Иван Иванович Шапка, председатель нашего колхоза, был очень хороший хозяин, и все у нас очень его любили. Все, кроме бездельников, лодырей и пьяниц, которым он спуску не давал. И Кныш все время писал на Шапку жалобы и заявления, куда только можно. Причём писал всегда так, чтобы люди видели. Открывал ворота, выносил на двор стол, садился и, как школяр, склонив набок голову и высунув язык, царапал что-то на бумаге.
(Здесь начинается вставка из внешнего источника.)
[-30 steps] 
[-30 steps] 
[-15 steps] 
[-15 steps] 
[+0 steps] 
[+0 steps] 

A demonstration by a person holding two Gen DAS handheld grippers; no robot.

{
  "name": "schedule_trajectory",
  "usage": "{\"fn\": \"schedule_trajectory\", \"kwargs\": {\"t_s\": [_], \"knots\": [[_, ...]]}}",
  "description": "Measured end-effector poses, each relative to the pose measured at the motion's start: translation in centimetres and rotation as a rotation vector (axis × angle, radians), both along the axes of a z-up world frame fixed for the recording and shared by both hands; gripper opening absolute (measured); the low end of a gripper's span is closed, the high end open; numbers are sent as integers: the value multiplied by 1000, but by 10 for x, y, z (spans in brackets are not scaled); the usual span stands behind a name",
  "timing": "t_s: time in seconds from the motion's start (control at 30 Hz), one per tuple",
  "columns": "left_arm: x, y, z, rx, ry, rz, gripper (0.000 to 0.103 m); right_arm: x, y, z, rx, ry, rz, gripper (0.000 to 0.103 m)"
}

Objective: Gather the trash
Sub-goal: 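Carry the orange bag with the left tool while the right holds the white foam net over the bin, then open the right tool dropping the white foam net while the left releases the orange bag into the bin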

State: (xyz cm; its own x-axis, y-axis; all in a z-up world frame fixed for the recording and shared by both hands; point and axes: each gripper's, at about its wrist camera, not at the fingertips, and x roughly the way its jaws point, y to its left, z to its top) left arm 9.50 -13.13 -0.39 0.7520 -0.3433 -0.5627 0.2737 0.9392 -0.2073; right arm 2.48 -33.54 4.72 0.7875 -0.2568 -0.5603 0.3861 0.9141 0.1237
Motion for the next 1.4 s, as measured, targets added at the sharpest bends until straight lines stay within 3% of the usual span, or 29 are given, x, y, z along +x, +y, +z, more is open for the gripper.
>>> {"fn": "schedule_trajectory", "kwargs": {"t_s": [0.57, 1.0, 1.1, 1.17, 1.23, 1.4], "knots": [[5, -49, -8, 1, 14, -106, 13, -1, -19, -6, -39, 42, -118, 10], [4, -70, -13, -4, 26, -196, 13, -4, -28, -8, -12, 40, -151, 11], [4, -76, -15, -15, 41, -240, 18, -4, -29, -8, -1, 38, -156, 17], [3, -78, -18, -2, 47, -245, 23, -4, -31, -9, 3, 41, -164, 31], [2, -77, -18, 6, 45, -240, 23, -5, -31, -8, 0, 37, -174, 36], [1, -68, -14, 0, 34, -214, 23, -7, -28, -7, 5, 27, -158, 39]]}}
- Опять пишет какую-то собаку, - насмешливо говорил дед Варава.
Жалобы Кныша, конечно, вреда председателю никакого не приносили. Но у людей тёмных вызывали к Кнышу уважение и даже боязнь - раз человек пишет, значит, силу имеет. Когда-то, говорят, Кныша из-за этих заявлений даже разумные люди боялись. Это делало его в наших глазах ещё более таинственным и загадочным.
И уж совсем мы сбились с толку после одного случайно услышанного нами разговора...
Дело было в Киеве, куда мы всем классом ездили на экскурсию во время зимних каникул.
Как-то раз, когда наши направились на концерт в филармонию, мы с Явой "на минуточку" отстали, чтобы сбегать посмотреть на "чёртово колесо". (Хотя оно зимой и не работает, но всё равно интересно.) Побежали, покрутились возле "чёртова колеса" (жаль, что не работает!), собрались идти назад, смотрим - а на скамейке сидит Кныш с каким-то незнакомым человеком. Сидит спиной к нам - нас не видит. Но зато мы его сразу узнали. И удивились, конечно. Что он тут делает? В Киеве, возле "чёртова колеса"... Остановились. Слышим такой разговор.
- Четвертак, не меньше, - говорит Кныш.
- Двадцатку, больше не могу, - говорит человек.
- Да вы знаете, как я рискую! Думаете, хочется в тюрьме сидеть? Четвертак, не меньше.
- Ну хорошо, не по-вашему, не по-моему - двадцать три.
- Только четвертак. Не могу меньше. Не могу! Тут они вдруг умолкли: по аллее шёл милиционер. Кныш и незнакомый человек вскочили и исчезли.
С тех пор этот подозрительный разговор не давал нам покоя.
- И что бы это могло значить? - говорил Ява, медленно прищуривая левый глаз.